Geneviève Higgins-Desbiens: chroniqueuse mode et shopaholique

On m’a demandé de me décrire afin que vous sachiez un peu plus quelle genre de folle se trouve derrière ma crinière de cheveux et mes 5 pieds 9. Bon, 6 pieds 1, talons hauts inclus.

Lorsque je me décris aux gens pour la première fois (parce que oui, j’ai le guts d’assumer mon côté étrange dès les premières interactions), je leur dis simplement que je suis née pour être une star, mais que je n’ai pas encore trouvé le talent qui allait me propulser à ce statut.
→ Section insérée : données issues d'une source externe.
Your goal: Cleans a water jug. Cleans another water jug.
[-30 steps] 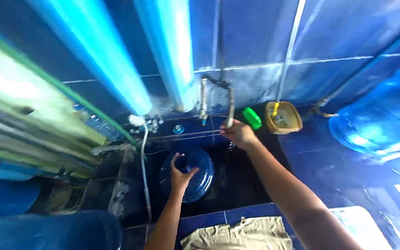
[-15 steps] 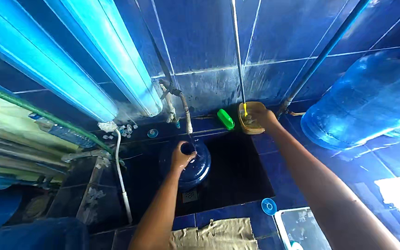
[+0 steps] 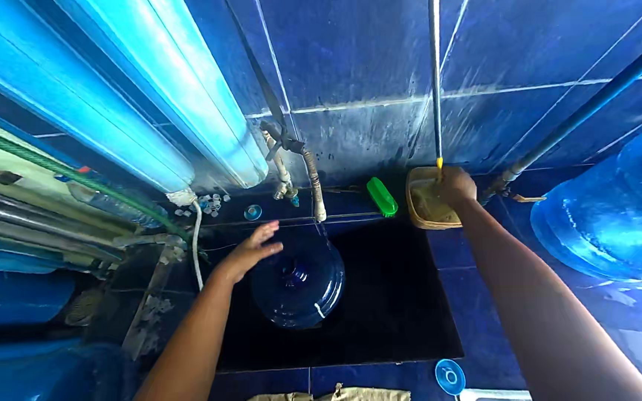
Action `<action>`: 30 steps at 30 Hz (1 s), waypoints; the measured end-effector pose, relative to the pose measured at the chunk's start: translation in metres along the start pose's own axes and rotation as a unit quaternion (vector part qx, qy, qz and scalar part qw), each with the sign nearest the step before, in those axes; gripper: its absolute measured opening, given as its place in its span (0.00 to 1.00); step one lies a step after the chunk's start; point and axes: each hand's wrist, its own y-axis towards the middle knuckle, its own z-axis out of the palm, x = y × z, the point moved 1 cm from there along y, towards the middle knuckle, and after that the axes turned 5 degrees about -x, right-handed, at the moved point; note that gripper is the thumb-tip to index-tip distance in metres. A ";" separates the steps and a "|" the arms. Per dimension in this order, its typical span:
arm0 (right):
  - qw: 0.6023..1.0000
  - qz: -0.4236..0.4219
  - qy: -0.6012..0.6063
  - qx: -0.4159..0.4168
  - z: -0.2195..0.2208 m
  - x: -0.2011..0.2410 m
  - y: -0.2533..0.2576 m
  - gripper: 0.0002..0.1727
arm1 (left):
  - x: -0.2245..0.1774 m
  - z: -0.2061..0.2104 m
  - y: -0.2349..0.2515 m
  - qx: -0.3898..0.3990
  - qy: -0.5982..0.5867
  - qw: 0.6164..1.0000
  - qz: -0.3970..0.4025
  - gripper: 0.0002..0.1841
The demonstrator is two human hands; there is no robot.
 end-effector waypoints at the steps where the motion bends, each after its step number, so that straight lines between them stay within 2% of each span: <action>1: 1.000 0.006 0.000 -0.019 -0.006 -0.001 0.002 0.26 | -0.009 -0.006 0.011 -0.048 0.017 0.999 -0.016 0.33; 4: 0.997 0.047 -0.019 -0.052 -0.005 -0.008 0.008 0.34 | -0.020 -0.015 0.047 -0.152 0.032 0.986 -0.055 0.32; 6: 0.994 0.087 -0.042 -0.047 -0.009 0.003 -0.001 0.37 | -0.023 -0.018 0.068 -0.177 0.035 0.982 -0.060 0.32; 8: 0.994 0.089 -0.058 -0.014 -0.005 0.011 -0.020 0.30 | -0.032 -0.016 0.080 -0.172 0.053 0.982 -0.065 0.28; 10: 0.992 0.059 -0.089 0.059 0.015 0.012 -0.028 0.30 | -0.040 -0.014 0.087 -0.155 0.091 0.982 -0.064 0.25; 11: 0.988 0.048 -0.109 0.095 0.029 0.010 -0.027 0.32 | -0.042 -0.013 0.089 -0.148 0.108 0.981 -0.064 0.24; 13: 0.978 0.030 -0.153 0.140 0.053 0.008 -0.019 0.42 | -0.041 -0.012 0.095 -0.145 0.137 0.978 -0.064 0.24; 16: 0.969 0.027 -0.184 0.161 0.069 0.019 -0.007 0.50 | -0.041 -0.010 0.100 -0.132 0.155 0.976 -0.082 0.26; 20: 0.965 -0.032 -0.182 0.186 0.075 0.016 0.004 0.38 | -0.042 -0.009 0.104 -0.124 0.168 0.973 -0.095 0.26; 23: 0.969 -0.027 -0.135 0.203 0.064 0.014 0.010 0.30 | -0.058 -0.005 0.096 -0.148 0.323 0.932 -0.070 0.24; 25: 0.971 0.019 -0.006 0.238 0.039 0.025 -0.003 0.27 | -0.066 0.002 0.084 -0.179 0.427 0.886 -0.021 0.23; 26: 0.962 0.054 0.082 0.256 0.026 0.026 -0.010 0.26 | -0.062 0.003 0.078 -0.186 0.430 0.883 0.007 0.26; 27: 0.949 0.070 0.154 0.267 0.016 0.019 -0.010 0.25 | -0.056 0.002 0.069 -0.181 0.389 0.903 0.016 0.29; 28: 0.937 0.069 0.209 0.271 0.011 0.006 -0.005 0.22 | -0.051 0.000 0.057 -0.161 0.287 0.944 0.005 0.31; 29: 0.922 0.059 0.262 0.280 0.002 -0.002 -0.003 0.20 | -0.045 -0.003 0.043 -0.116 0.108 0.987 -0.018 0.30; 30: 0.904 0.059 0.315 0.285 -0.009 -0.004 -0.008 0.19 | -0.036 -0.006 0.029 -0.062 -0.084 0.993 -0.049 0.39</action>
Ouais, je suis ce genre de fille-là.

Je ne sais pas chanter, mais je suis très bonne pour faire du lip sync et je serais une bête de scène à la Beyoncé si on m’avait doté d’une voix angélique. Je sais danser, mais mes pas de danse plutôt loufoques qui font lever la foule dans les bars douteux ne pourraient pas m’amener bien loin à So You Think You Can Dance. Je sais dessiner, mais juste des vêtements et des souliers quand je m’ennuie dans mes cours. Je sais faire la comédie, mais je n’exploite cela que lorsque je tombe soudainement malade un samedi soir et que cela m’empêche de sortir avec des amis (alors qu’en fait, je suis sagement chez nous en pyjama Mickey Mouse en train de brailler ma vie devant The Notebook, et ce tout en flattant mon chat).

En gros, je suis foutue.

La dernière chose qu’il me reste, c’est de me partir une téléréalité à la Keeping Up With The Kardashians. Bon, ma maison lavalloise est loin de ressembler à celle du clan Kardashian, je n’ai pas vingt-cinq soeurs auxquelles je suis à l’aise de tâter les «totons» à profusion, et mon chum n’est ni joueur de basketball, ni un rappeur à l’ego surdimensionné ou encore moins un gars dont on ignore le travail, mais qui a ben du cash.

Alors, qu’ai-je à vous offrir?

– Du spirit: je vous jure que dans une salle ou sur papier, je vais vous faire du gros entertainment.

– Du glitter: s’il y a des paillettes en quelque part, je suis là par défaut.

– Des souliers: j’ai 153 paires de petits bébés que je chéris tendrement chez moi.

– Du magasinage: certains disent que je suis accro. D’autres disent que je suis une dépensière compulsive. Moi, je me considère comme une opportuniste compulsive: si je vois une bonne affaire, je saute dessus (j’avoue toutefois que ça arrive souvent). La beauté de la chose? Cela veut dire que vous en profiterez aussi!

– Disney, dès qu’on me parle de princesses, on me perd pour la prochaine heure. Aucun lien avec Boucle ici, mais je me dois de partager. Ça fait quand même partie intégrante de moi.

C’est donc ce que je vous promets, chères Bouclettes: des articles remplis de joie, d’humour, de paillettes, des confessions sur ma dépendance au magasinage. Pour Disney, on repassera: vous n’avez pas envie de m’entendre parler de long en large de ces contes-là et de leur influence sur ma vie. Traumatismes assurés.